__Requirement__
What is needed is the number of lines in the data below that include "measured", stated by itself.
▬▬▬▬▬▬
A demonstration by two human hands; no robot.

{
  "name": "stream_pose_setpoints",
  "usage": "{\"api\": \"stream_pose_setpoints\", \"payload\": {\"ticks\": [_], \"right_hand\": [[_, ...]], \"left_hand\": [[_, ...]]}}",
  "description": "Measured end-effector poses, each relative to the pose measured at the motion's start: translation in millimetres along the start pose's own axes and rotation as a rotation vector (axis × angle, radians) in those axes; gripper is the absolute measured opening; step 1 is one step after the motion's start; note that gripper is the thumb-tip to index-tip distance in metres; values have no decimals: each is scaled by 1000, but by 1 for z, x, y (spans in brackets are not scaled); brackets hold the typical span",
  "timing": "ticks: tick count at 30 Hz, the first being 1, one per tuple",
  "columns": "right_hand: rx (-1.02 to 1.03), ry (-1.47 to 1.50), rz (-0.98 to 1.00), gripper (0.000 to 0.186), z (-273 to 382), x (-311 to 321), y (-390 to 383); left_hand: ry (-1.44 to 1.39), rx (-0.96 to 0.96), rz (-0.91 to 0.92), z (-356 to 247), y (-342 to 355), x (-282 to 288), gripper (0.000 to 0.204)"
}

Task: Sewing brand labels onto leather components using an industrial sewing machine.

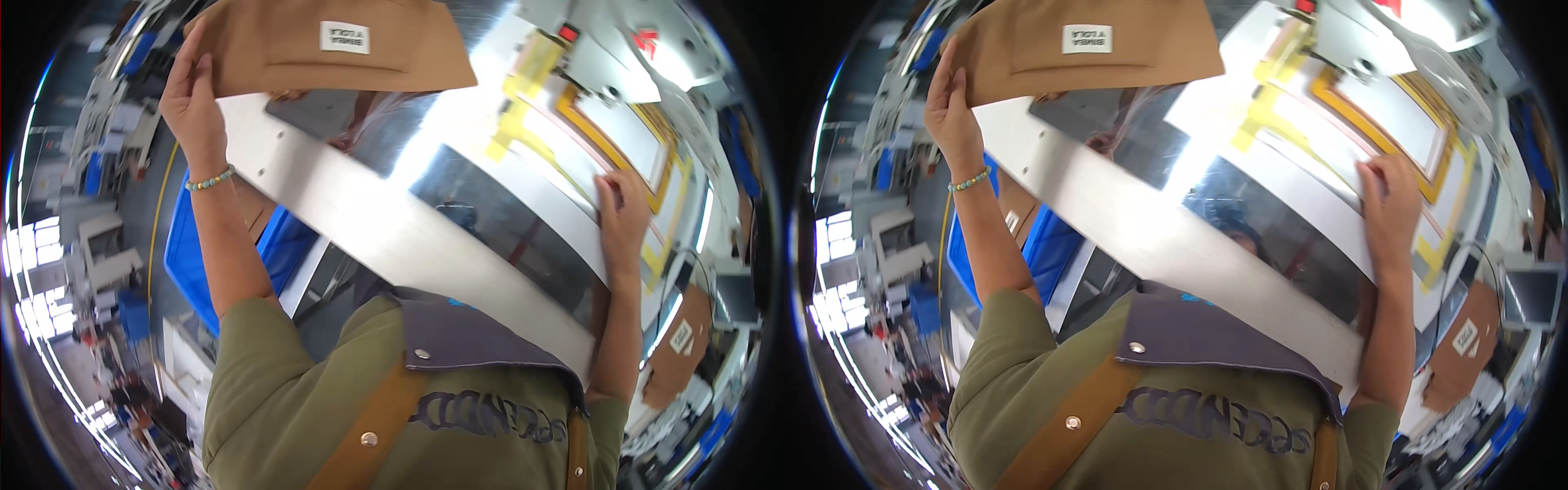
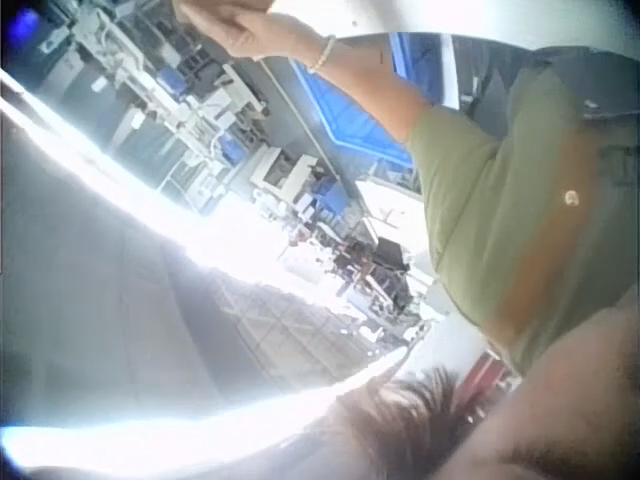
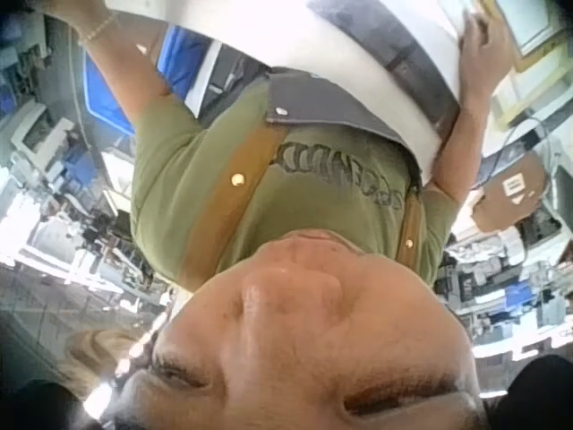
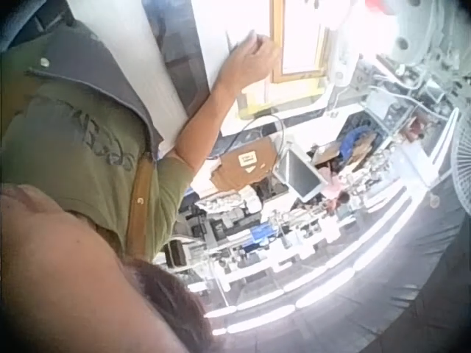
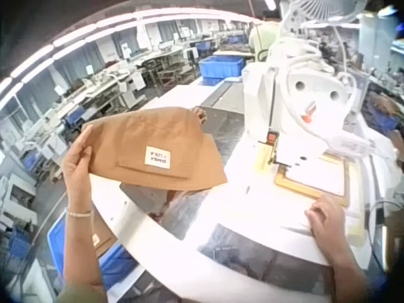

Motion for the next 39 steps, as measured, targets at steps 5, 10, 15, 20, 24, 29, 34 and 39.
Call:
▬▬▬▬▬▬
__Finished exercise__
2